## WHAT NEEDS TO BE DONE
Where the records below show a line containing "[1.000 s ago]", start copying; end with the line containing "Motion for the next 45", and copy it too.

## RECORDS FOR THIS EXERCISE
=====
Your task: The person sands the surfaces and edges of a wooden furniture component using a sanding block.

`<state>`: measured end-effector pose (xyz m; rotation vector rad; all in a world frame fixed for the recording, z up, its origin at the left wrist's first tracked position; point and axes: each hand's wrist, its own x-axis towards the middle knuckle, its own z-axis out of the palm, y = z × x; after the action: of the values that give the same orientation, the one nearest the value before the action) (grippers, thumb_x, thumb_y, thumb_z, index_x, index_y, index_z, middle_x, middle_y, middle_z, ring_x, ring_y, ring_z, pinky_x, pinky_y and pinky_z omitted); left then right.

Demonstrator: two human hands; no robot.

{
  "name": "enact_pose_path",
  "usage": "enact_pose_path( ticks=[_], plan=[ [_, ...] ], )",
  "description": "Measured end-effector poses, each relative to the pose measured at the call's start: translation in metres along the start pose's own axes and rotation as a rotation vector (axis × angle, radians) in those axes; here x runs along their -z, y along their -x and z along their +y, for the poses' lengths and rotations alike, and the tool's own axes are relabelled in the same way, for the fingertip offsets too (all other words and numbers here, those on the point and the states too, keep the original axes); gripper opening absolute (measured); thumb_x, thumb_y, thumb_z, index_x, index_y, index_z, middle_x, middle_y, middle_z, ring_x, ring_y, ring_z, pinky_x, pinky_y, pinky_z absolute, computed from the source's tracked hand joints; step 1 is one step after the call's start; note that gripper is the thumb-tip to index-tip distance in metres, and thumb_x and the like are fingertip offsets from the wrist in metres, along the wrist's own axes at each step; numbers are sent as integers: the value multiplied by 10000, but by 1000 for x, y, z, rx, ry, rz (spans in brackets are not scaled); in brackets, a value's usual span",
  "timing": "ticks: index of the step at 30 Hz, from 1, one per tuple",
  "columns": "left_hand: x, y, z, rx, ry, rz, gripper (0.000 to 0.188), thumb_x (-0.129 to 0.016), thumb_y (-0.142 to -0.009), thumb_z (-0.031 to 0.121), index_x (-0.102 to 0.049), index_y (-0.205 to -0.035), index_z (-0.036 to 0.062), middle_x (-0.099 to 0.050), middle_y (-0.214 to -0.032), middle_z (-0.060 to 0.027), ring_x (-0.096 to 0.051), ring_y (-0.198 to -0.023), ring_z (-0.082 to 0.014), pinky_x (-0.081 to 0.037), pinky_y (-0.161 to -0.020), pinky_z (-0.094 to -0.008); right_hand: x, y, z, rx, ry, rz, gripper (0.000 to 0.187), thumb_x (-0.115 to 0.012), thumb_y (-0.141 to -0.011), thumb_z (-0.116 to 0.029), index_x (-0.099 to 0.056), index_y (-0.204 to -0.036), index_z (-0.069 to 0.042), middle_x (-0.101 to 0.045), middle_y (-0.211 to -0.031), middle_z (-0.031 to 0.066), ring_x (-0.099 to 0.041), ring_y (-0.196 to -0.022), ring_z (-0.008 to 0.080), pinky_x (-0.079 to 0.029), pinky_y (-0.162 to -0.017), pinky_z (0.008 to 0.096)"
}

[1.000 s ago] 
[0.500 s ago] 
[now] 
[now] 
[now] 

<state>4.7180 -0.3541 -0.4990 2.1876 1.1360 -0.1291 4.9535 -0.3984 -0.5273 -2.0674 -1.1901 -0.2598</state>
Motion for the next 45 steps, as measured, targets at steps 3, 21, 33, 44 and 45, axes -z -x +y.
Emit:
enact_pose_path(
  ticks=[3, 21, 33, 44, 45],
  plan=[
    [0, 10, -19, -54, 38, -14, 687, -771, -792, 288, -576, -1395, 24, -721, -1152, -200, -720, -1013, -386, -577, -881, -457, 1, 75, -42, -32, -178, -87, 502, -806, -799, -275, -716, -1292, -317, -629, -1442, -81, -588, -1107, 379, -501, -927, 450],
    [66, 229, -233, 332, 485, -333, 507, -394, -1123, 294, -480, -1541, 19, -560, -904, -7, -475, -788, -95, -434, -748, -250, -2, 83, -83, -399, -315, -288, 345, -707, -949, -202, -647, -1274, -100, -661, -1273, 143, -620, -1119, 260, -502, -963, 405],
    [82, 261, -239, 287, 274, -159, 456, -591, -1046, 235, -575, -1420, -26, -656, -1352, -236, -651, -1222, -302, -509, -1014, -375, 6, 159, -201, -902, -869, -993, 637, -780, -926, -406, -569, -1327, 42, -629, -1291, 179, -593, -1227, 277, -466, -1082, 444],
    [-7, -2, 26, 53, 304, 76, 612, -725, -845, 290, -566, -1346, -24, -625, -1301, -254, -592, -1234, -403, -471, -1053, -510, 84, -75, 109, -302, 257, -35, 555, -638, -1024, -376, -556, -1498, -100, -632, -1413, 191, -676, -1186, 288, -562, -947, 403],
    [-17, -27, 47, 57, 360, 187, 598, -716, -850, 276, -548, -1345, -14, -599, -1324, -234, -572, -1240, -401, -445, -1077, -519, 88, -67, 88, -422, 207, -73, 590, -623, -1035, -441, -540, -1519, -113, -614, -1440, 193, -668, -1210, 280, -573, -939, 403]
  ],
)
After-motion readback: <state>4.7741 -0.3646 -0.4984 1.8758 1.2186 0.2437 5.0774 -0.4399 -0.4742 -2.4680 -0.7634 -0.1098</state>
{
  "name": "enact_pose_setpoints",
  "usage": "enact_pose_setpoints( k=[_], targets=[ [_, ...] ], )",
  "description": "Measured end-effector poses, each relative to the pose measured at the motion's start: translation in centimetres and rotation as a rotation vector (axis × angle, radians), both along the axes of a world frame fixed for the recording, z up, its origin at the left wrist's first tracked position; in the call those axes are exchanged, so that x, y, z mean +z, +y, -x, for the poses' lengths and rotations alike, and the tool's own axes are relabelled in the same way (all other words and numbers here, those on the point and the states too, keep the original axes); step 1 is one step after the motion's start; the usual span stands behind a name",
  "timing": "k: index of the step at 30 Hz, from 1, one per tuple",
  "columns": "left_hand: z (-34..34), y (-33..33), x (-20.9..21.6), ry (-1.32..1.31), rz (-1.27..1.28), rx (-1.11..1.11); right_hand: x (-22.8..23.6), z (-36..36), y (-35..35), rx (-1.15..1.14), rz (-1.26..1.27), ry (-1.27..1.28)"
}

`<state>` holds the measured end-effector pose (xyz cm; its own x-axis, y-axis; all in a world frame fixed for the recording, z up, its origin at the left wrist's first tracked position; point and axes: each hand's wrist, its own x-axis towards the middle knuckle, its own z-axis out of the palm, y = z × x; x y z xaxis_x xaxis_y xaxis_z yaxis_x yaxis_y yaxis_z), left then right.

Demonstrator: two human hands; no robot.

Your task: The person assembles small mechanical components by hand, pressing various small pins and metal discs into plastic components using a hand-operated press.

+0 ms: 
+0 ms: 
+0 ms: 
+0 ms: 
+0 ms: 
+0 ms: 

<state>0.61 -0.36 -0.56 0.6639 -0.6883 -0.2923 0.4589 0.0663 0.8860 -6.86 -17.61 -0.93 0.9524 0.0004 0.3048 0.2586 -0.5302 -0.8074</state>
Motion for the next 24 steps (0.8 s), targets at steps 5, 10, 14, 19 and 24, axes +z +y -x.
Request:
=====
## COMPLETED TASK
[1.000 s ago] 
[0.500 s ago] 
[now] 
[now] 
[now] 

<state>4.7180 -0.3541 -0.4990 2.1876 1.1360 -0.1291 4.9535 -0.3984 -0.5273 -2.0674 -1.1901 -0.2598</state>
Motion for the next 45 steps, as measured, targets at steps 3, 21, 33, 44 and 45, axes -z -x +y.

Work on the exercise is complete.